L6
The Competency Evidence System
Competence emerges from process, not exam
Evidence accumulates from the accompanied learning process, never from separate examinations. Three dimensions: autonomy (did the learner solve it independently?), transfer (can they apply it in a new context?), reflection (can they explain why?). Inherently fraud-resistant: faking months of Socratic dialogue costs more cognitive effort than learning the material. Separation of powers: the Mentor generates evidence; an independent Audit-Agent verifies it; the Knowledge Graph anchors it.
Three dimensions
Competence is not proven by separate exams. It emerges from the accompanied learning process. The Mentor witnesses the cognitive journey, and from this continuous observation, evidence accumulates.
Three dimensions define the evidence. Autonomy: did the learner solve it independently, or with heavy guidance? Transfer: can the learner apply the concept in a new context — fractions learned through recipes used in an architecture problem? Reflection: can the learner explain why something works, not just that it works?
Each dimension is observed continuously, not measured at a single moment. The result is not a grade. It is a fingerprint of how this learner thinks about this domain.

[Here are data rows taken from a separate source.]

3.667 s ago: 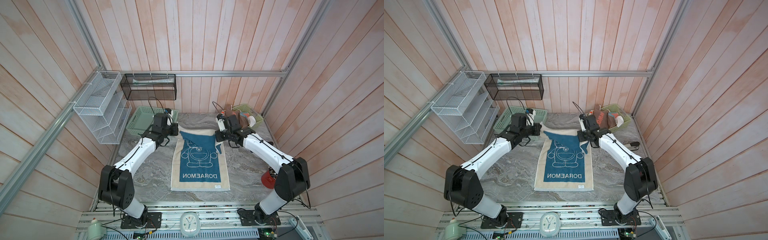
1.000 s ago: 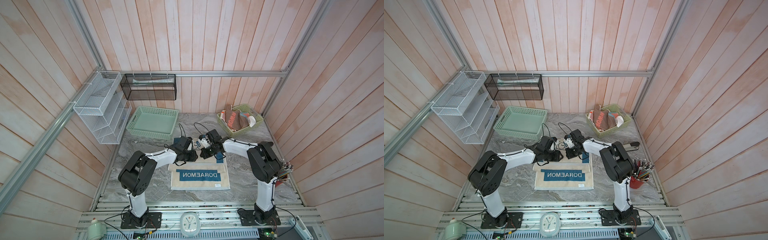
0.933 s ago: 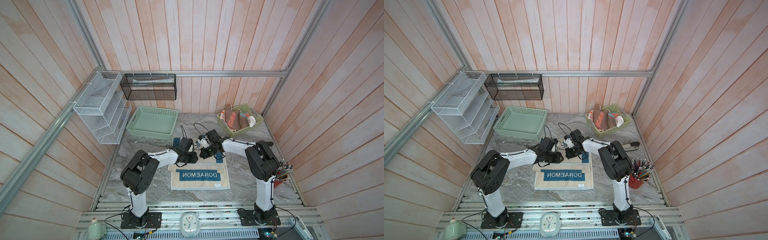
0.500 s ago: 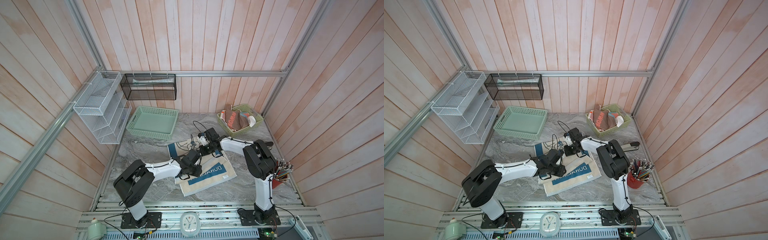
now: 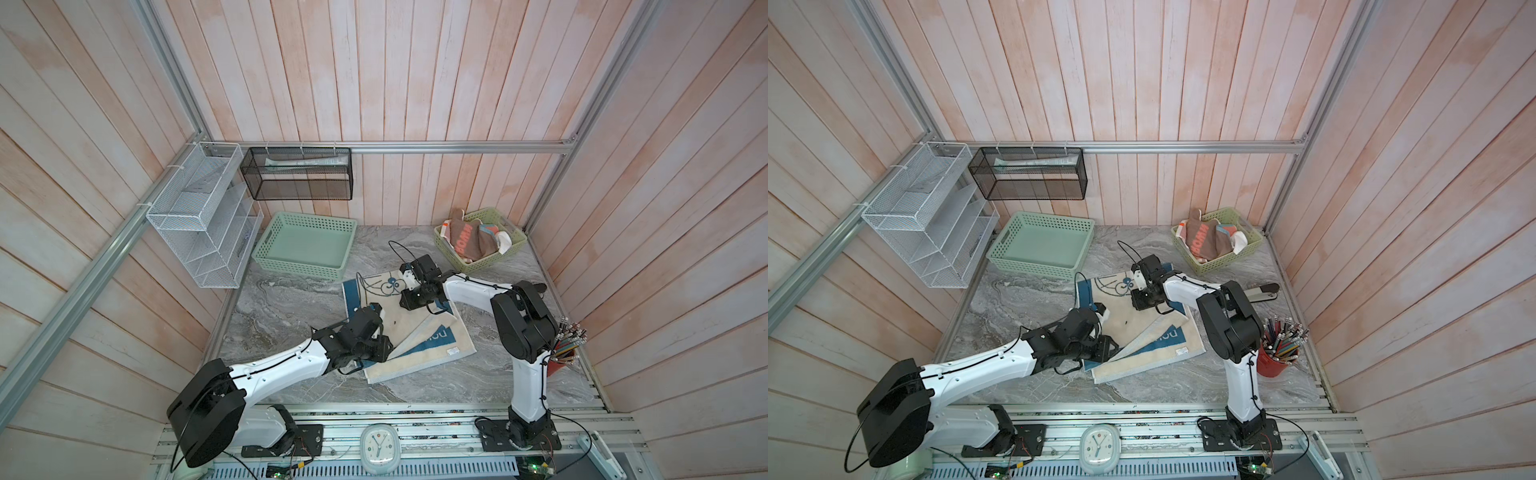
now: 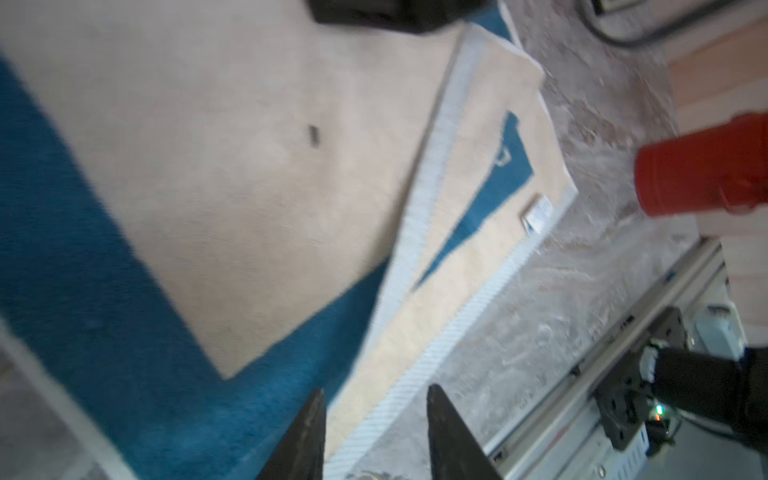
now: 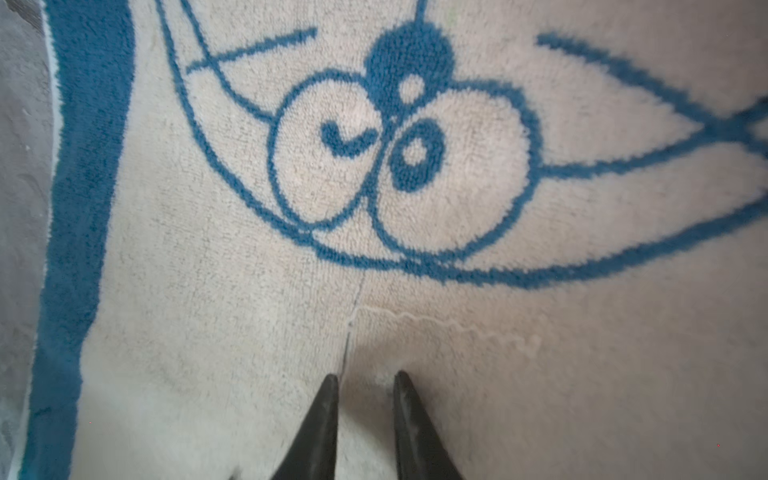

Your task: Fold and stack the towels

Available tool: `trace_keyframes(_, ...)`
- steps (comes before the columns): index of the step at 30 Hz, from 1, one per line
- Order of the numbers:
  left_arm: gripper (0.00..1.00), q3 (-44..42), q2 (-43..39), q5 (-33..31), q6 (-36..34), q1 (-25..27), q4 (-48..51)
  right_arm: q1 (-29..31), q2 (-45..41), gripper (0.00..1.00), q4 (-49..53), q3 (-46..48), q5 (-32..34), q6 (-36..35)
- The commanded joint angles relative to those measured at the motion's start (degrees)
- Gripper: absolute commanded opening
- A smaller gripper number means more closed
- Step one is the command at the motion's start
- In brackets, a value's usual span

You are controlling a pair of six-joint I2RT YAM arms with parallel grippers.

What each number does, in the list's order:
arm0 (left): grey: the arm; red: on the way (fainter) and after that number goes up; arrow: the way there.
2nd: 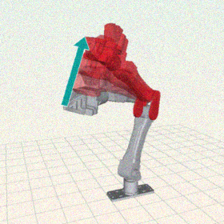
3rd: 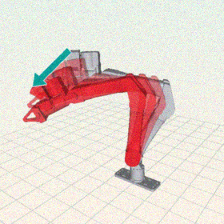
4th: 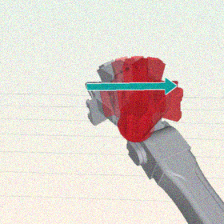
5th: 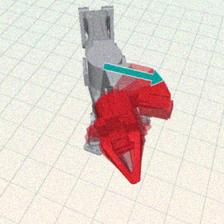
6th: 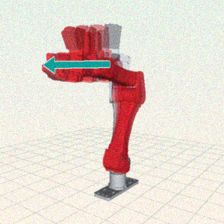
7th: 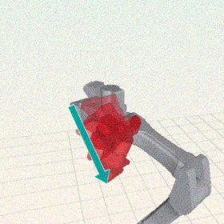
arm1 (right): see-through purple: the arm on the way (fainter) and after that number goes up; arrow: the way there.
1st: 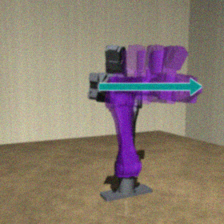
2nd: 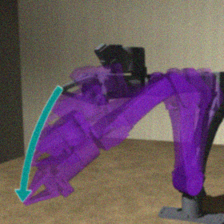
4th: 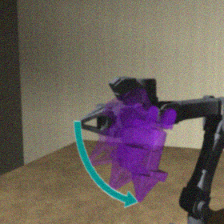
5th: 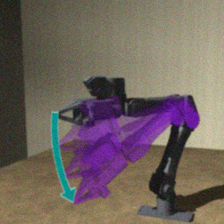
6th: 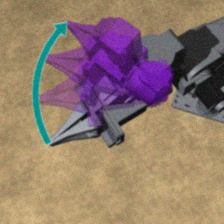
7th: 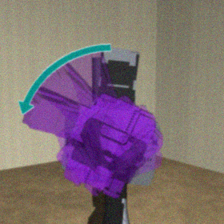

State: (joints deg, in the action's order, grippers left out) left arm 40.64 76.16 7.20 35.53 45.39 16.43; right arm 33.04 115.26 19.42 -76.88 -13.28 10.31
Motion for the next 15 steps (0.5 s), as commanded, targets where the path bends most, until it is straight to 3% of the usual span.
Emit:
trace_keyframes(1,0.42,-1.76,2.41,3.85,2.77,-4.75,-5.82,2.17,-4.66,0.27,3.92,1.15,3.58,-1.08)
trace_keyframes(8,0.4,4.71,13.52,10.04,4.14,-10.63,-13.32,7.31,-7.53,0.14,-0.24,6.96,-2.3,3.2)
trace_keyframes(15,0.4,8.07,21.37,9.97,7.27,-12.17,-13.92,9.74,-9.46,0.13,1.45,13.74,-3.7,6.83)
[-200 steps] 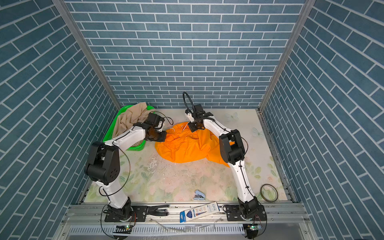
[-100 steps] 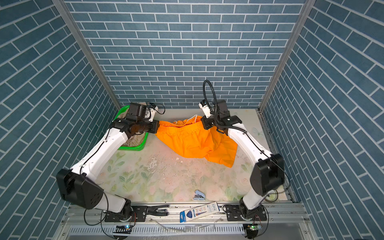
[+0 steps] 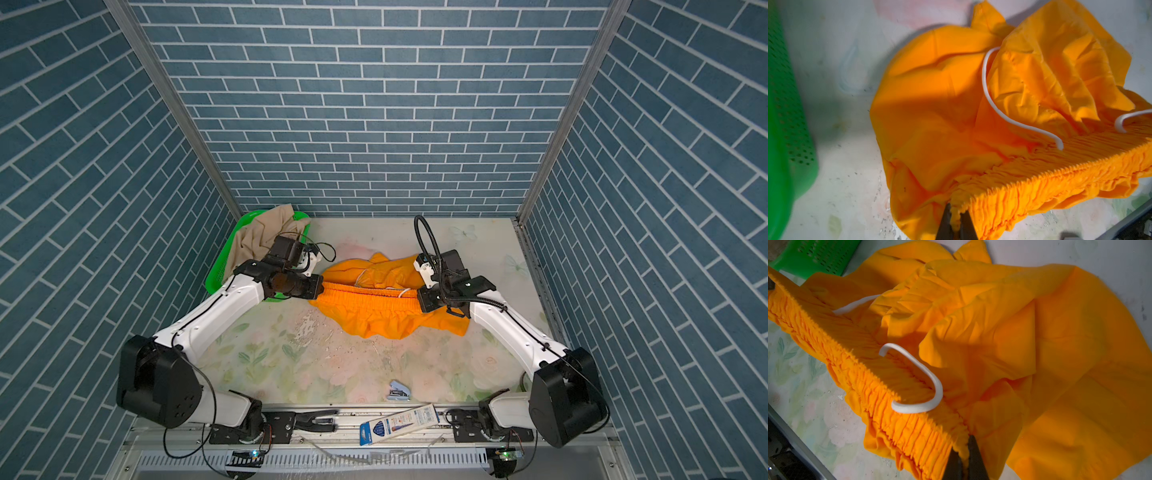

Why it cannot be faked cheaply
A traditional exam requires the right answer at the right moment; cheating is a point event. Process evidence over months would require consistently faking every Socratic dialogue, simulating transfer across contexts and maintaining a coherent profile over hundreds of interactions.
The threat model takes AI-assisted fraud seriously. A learner using a second AI to feed answers into the Mentor's dialogues could maintain a coherent fake profile without the sudden capability jumps the Audit-Agent normally checks for. The architecture answers with layered defences: behavioural biometrics (typing dynamics, hesitation patterns, response latency distributions) that are harder to simulate than content; periodic challenge probes — unexpected, timed tasks with latency constraints incompatible with an intermediary; and the progressive de-adaptation mechanism in L3, which strips scaffolding at critical thresholds.
No single defence is foolproof. The combination raises the cost of sustained fraud above the cost of actually learning the material.
The Mentor is the teacher, not the examiner.
Separation of powers
The architecture enforces separation of powers. The Mentor (L1) generates evidence through accompaniment. An independent Audit-Agent — performing the function of a notary — verifies whether the performance is genuine: does it fit the profile? Are there sudden capability jumps? Stylistic inconsistencies?
This is the same Audit-Agent introduced in L1, operating in a different mode: in L1 it monitors the Mentor for bias and drift; in L6 it validates the evidence the Mentor produces. Systemic calibration operates across the entire system through statistical anomaly detection.
The teacher and the examiner are different roles, in different execution contexts, with different incentive structures. A platform that bundles them creates an incentive to grade learners well in order to keep them paying. The architecture makes that bundling impossible.
Anchoring evidence to the graph
Evidence gains weight through graph anchoring. Fractions used successfully in algebra, then in integral calculus, then in physics problems, are implicitly confirmed hundreds of times. The higher floors validate the lower ones.
A credential issued from this system therefore carries information no traditional credential can. It does not say "passed the exam." It says "demonstrated this competency at this level of autonomy and transfer, confirmed by N downstream uses, witnessed continuously between dates X and Y." The credential travels with the evidence graph behind it, and the graph is verifiable without exposing the underlying process.
Reference
Architecture paper, Section 5, L6. DOI: 10.5281/zenodo.18759134. CC BY 4.0.